## Task objective
The required output is the complete data, repeated without alteration.

## Data shown
****

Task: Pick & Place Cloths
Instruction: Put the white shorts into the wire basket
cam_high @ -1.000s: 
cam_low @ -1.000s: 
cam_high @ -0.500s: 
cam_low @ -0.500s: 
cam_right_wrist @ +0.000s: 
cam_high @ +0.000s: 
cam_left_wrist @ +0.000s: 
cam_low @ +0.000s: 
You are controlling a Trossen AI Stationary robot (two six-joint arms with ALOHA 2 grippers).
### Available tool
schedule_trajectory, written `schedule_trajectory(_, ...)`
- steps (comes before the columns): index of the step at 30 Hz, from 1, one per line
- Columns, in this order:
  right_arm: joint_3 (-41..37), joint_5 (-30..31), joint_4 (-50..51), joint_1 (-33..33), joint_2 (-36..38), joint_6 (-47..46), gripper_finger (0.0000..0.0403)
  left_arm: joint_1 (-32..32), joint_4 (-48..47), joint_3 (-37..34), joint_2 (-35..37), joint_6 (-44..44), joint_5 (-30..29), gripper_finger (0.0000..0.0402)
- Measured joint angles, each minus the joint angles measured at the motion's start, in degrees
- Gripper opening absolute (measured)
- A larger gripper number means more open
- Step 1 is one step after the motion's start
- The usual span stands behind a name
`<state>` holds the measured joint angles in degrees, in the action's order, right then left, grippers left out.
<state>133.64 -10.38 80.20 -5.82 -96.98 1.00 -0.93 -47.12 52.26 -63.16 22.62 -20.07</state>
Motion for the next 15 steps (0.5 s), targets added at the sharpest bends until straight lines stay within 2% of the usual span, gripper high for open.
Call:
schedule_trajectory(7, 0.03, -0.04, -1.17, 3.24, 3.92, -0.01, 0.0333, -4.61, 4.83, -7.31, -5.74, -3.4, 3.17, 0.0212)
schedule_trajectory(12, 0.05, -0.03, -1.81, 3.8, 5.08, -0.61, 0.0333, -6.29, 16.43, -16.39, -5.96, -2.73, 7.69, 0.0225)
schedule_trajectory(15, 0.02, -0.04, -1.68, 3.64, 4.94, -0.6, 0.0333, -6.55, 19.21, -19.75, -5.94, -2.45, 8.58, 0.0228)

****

## Solution below
Task: Pick & Place Cloths
Instruction: Put the white shorts into the wire basket
cam_high @ -1.000s: 
cam_low @ -1.000s: 
cam_high @ -0.500s: 
cam_low @ -0.500s: 
cam_right_wrist @ +0.000s: 
cam_high @ +0.000s: 
cam_left_wrist @ +0.000s: 
cam_low @ +0.000s: 
You are controlling a Trossen AI Stationary robot (two six-joint arms with ALOHA 2 grippers).
### Available tool
schedule_trajectory, written `schedule_trajectory(_, ...)`
- steps (comes before the columns): index of the step at 30 Hz, from 1, one per line
- Columns, in this order:
  right_arm: joint_3 (-41..37), joint_5 (-30..31), joint_4 (-50..51), joint_1 (-33..33), joint_2 (-36..38), joint_6 (-47..46), gripper_finger (0.0000..0.0403)
  left_arm: joint_1 (-32..32), joint_4 (-48..47), joint_3 (-37..34), joint_2 (-35..37), joint_6 (-44..44), joint_5 (-30..29), gripper_finger (0.0000..0.0402)
- Measured joint angles, each minus the joint angles measured at the motion's start, in degrees
- Gripper opening absolute (measured)
- A larger gripper number means more open
- Step 1 is one step after the motion's start
- The usual span stands behind a name
`<state>` holds the measured joint angles in degrees, in the action's order, right then left, grippers left out.
<state>133.64 -10.38 80.20 -5.82 -96.98 1.00 -0.93 -47.12 52.26 -63.16 22.62 -20.07</state>
Motion for the next 15 steps (0.5 s), targets added at the sharpest bends until straight lines stay within 2% of the usual span, gripper high for open.
Call:
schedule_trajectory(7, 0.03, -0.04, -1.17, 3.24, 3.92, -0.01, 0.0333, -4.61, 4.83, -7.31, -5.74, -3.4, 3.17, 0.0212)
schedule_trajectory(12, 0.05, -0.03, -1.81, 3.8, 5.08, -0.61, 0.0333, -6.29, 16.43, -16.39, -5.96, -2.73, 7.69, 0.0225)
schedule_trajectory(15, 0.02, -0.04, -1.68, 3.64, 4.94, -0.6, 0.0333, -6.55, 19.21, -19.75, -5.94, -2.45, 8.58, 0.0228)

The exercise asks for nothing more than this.